On April 3, in the midst of this huge effort, ten video artists and filmmakers from Gaza came to take part in a workshop on techniques of preservation and the concepts that guide historical archives. The ten filmmakers were part of the “Vik convoy,” a group of 26 Palestinian artists, athletes and philosophy students from the Italian Center for Cultural Exchange – VIK in Gaza, who had been invited by the Roman Network of Solidarity with the Palestinian People to tour a dozen cities in Italy and participate in the anniversary of the tragic assassination of the pro-Palestinian activist Vittorio “Vik” Arrigoni with his mother in his hometown of Bulciago. Their visit that day was one of AAMOD’s new initiatives to mobilize young people and this “Media & Cinema” group comprised the first Palestinians ever to attend a workshop at AAMOD. The group was welcomed by AAMOD president Ugo Adilardi and Monica Maurer. Afterward, films were screened, including Al-Fatah Palestina, Tel al Zaatar and Ugo’s own La lunga marcia del ritorno, about which he spoke.
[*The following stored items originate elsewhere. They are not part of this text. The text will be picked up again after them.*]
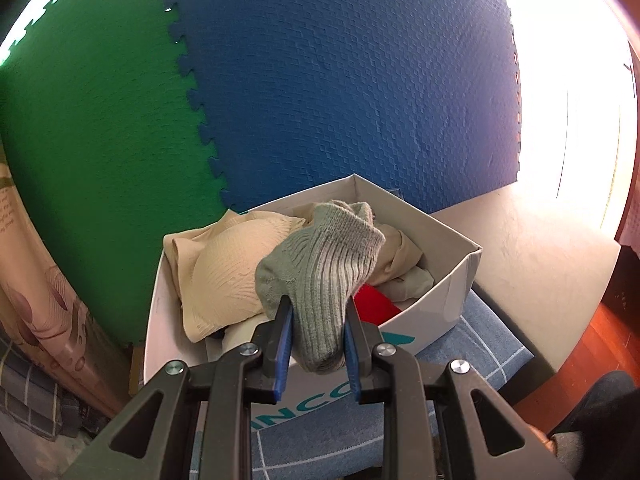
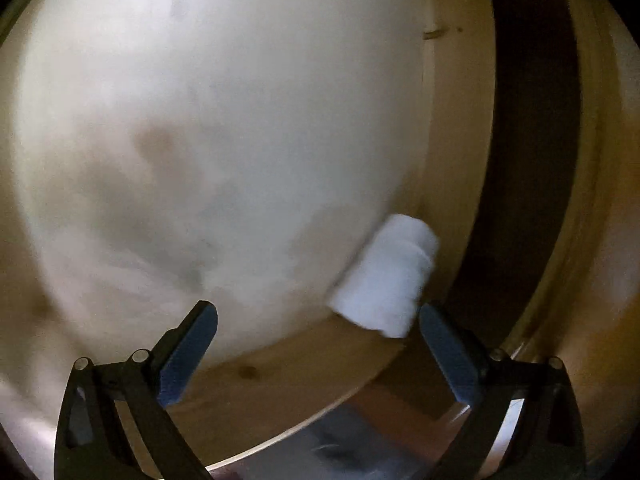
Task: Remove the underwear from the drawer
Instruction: 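Hold grey sock over box with left gripper while right gripper grasps white sock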
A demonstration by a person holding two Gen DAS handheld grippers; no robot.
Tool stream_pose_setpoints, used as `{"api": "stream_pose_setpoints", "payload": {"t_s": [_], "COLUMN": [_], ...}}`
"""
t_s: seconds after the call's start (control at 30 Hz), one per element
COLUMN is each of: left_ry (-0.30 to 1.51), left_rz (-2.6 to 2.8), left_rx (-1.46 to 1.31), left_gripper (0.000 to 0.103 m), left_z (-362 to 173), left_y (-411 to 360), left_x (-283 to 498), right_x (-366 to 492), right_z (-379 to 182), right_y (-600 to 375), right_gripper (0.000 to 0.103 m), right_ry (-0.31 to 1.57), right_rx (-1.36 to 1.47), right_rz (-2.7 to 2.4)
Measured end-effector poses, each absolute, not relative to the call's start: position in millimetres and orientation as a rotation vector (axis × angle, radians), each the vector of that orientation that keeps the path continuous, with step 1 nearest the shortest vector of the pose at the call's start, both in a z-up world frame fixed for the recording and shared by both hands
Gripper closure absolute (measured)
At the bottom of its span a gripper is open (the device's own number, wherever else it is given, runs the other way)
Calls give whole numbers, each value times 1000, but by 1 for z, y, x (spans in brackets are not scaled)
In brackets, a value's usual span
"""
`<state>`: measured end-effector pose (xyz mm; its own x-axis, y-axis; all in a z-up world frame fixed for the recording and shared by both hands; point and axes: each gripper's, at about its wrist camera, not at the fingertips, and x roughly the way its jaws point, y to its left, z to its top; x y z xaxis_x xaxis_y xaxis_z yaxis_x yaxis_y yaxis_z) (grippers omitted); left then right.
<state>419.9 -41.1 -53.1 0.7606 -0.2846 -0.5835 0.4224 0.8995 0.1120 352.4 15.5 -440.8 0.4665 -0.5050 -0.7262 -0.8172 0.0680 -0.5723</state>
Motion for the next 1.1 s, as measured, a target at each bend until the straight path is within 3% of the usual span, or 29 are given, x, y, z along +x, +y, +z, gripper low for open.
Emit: {"api": "stream_pose_setpoints", "payload": {"t_s": [0.03, 0.13, 0.23, 0.33, 0.37, 0.43, 0.53, 0.7, 0.73, 0.77, 0.83, 0.97, 1.1], "left_ry": [590, 585, 579, 561, 550, 535, 512, 517, 525, 529, 530, 536, 539], "left_rz": [-390, -381, -371, -357, -355, -357, -364, -390, -394, -395, -390, -378, -378], "left_rx": [240, 207, 162, 126, 110, 90, 93, 58, 50, 49, 56, 74, 96], "left_gripper": [80, 80, 80, 80, 80, 80, 80, 80, 80, 80, 80, 80, 80], "left_z": [-53, -54, -56, -61, -62, -65, -67, -67, -66, -65, -65, -64, -61], "left_y": [-38, -20, -2, 18, 24, 35, 43, 52, 52, 52, 51, 48, 43], "left_x": [419, 416, 412, 407, 405, 402, 397, 402, 404, 406, 408, 404, 399], "right_x": [356, 343, 359, 355, 362, 374, 379, 404, 407, 411, 418, 411, 389], "right_z": [-438, -464, -490, -522, -526, -527, -533, -534, -534, -533, -531, -528, -506], "right_y": [23, 45, 29, -25, -34, -25, -32, -28, -26, -25, -25, -8, 38], "right_gripper": [2, 1, 1, 1, 0, 0, 0, 2, 35, 59, 68, 75, 77], "right_ry": [1200, 956, 1020, 853, 891, 907, 790, 850, 888, 938, 954, 1070, 1056], "right_rx": [-1543, -1850, -2040, -2580, -2632, -2547, -2565, -2540, -2531, -2516, -2501, -2447, -2296], "right_rz": [346, 265, 209, 156, 118, 148, 276, 285, 279, 278, 227, 217, 291]}}
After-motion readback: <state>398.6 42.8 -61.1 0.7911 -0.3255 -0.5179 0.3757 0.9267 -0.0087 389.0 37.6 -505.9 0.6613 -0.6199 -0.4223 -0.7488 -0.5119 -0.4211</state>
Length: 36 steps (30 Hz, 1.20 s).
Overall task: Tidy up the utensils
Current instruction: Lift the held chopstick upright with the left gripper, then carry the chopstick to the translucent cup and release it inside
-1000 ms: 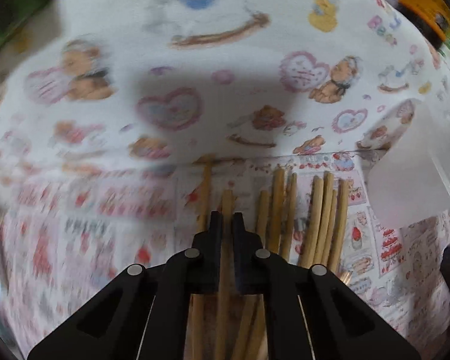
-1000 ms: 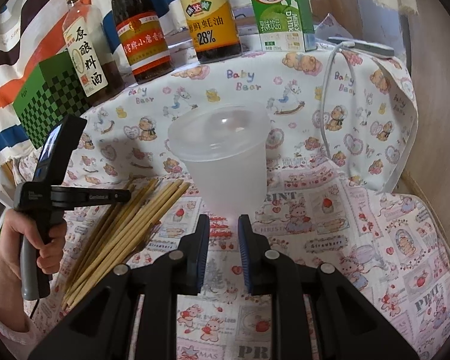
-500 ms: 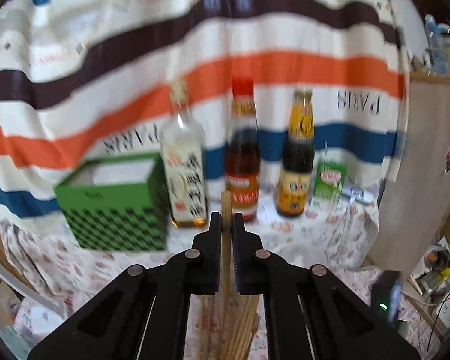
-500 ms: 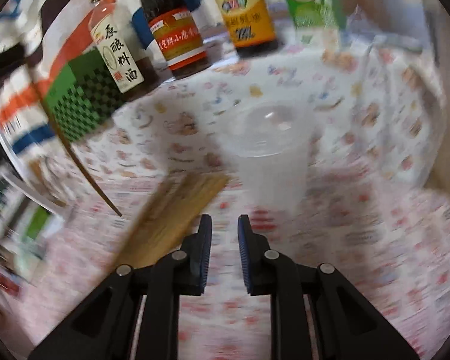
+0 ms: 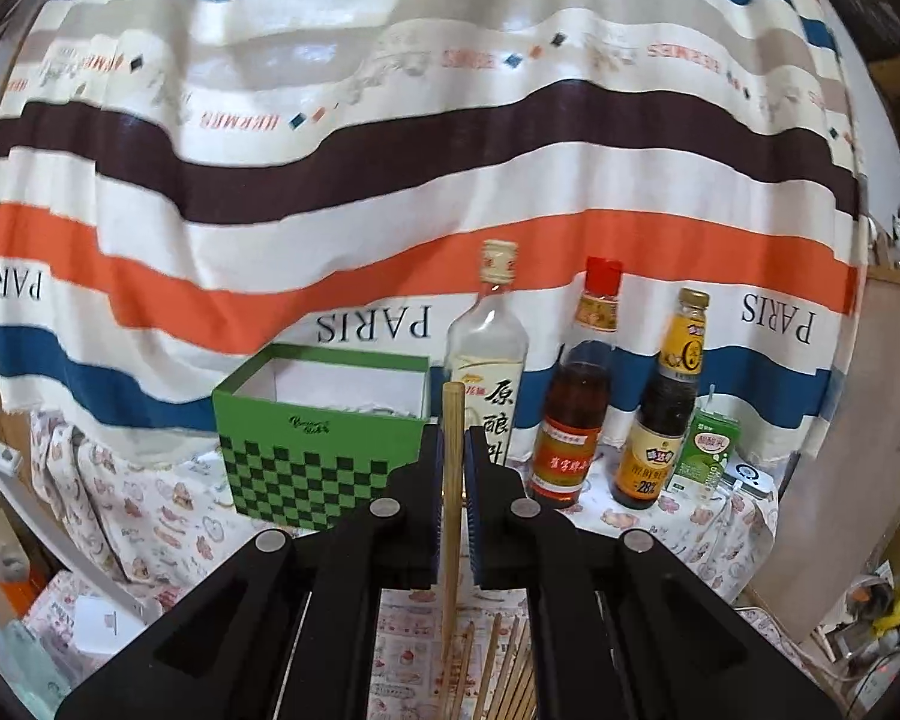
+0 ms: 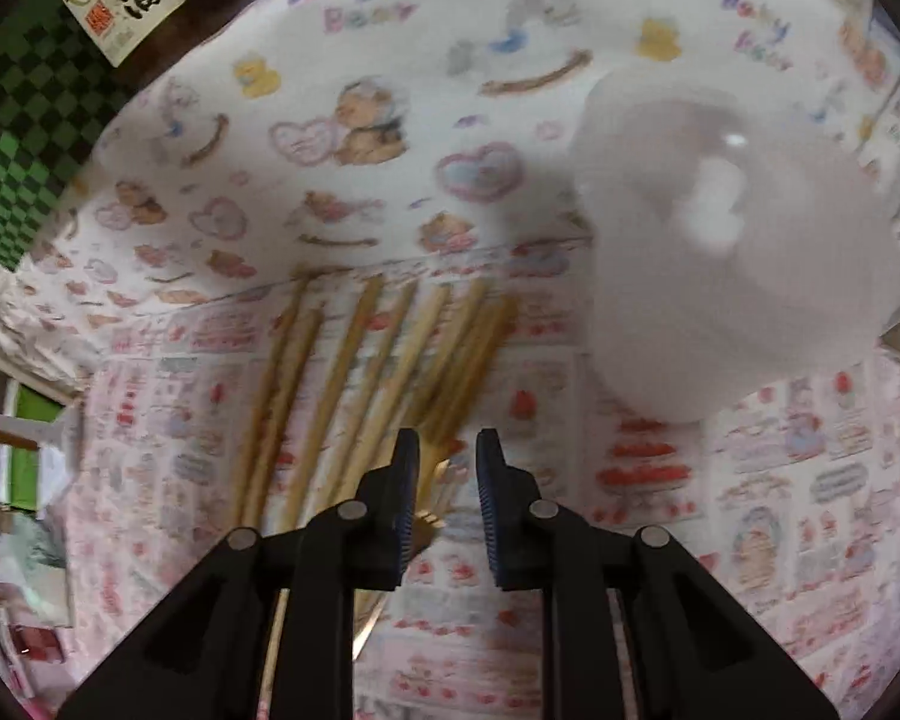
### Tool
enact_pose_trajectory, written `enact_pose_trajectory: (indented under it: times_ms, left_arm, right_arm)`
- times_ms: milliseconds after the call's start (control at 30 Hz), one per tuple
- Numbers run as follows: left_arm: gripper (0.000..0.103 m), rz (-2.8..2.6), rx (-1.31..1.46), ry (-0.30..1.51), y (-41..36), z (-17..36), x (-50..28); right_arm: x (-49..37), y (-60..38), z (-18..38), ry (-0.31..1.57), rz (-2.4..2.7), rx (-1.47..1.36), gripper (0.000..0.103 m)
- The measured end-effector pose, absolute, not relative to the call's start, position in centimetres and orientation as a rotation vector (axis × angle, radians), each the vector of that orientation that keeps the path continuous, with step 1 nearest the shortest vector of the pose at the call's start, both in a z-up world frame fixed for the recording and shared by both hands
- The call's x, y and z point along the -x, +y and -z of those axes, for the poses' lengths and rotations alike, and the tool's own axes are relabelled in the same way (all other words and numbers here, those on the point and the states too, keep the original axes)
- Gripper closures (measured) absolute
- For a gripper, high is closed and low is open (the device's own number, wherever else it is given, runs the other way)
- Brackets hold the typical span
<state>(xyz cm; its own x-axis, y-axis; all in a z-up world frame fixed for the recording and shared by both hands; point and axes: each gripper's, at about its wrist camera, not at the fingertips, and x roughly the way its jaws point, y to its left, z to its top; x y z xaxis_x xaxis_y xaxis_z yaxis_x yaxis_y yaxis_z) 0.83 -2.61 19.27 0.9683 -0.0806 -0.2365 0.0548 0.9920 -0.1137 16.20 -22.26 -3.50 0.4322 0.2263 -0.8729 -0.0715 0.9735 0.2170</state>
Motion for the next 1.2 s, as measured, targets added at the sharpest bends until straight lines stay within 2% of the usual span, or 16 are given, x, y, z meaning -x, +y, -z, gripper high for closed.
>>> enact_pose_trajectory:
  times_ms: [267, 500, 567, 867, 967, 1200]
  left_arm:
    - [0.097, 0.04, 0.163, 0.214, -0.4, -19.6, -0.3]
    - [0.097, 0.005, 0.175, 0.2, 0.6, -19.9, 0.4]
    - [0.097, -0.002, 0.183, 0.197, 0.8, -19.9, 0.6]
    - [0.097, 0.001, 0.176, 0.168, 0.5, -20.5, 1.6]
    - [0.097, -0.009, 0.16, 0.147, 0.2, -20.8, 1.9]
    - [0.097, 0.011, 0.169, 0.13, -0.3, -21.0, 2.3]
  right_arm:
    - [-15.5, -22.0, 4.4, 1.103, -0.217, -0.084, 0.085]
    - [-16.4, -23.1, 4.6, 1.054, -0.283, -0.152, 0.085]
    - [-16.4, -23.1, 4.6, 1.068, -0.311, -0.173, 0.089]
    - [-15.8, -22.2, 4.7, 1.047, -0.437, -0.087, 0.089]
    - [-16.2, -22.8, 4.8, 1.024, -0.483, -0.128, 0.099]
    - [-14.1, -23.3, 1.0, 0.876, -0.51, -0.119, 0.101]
Then the group had its first encounter with a 16mm editing table, where Monica and I shared our work on Tel al Zaatar. Working side by side with Monica and Ugo and this group of Palestinians who came to Italy through a solidarity initiative, everything seemed to come full circle. My traversing back and forth through time seemed to arrive firmly in the present.
Footage from the Tel al Zaatar outtakes, showing the port of Tyre, Lebanon, with Lebanese and Greek ships, men arriving, people swimming and a war plane above. Courtesy of Emily Jacir, Monica Maurer and Johnny McAllister, AAMOD, Roma.
We continued our work and managed to go through roughly 80 percent of the reels. There were many other amazing discoveries, including Claudio Olivieri’s locating of the original score in Arabic, which had only existed in Italian until then. We found reels that seemingly had nothing to do with the film: for example, Palestinians and Lebanese marching together on January 1, 1971, in Damour, Lebanon; footage taken in Tyre, Saida and elsewhere; training camps; poet Mahmoud Darwish and others attending a funeral; and various press conferences with figures including Yasser Arafat, Kamal Jumblatt, Nayef Hawatmeh and Khalil Ibrahim al Wazir (Abu Jihad). Now our goal is to digitize all the reels before they enter the Italian State Archive. It has been a labor of love for months, and we have only now received a small grant from the Institute for Palestine Studies (IPS), but are still in desperate need of more funding in order to carry out this enormous task. We hope to finish digitizing the films within the next six months, and eventually create a public video archive through AAMOD. Finally, our dream is to give a digital copy of the entire collection to IPS to be safeguarded as part of the Palestinian collective memory.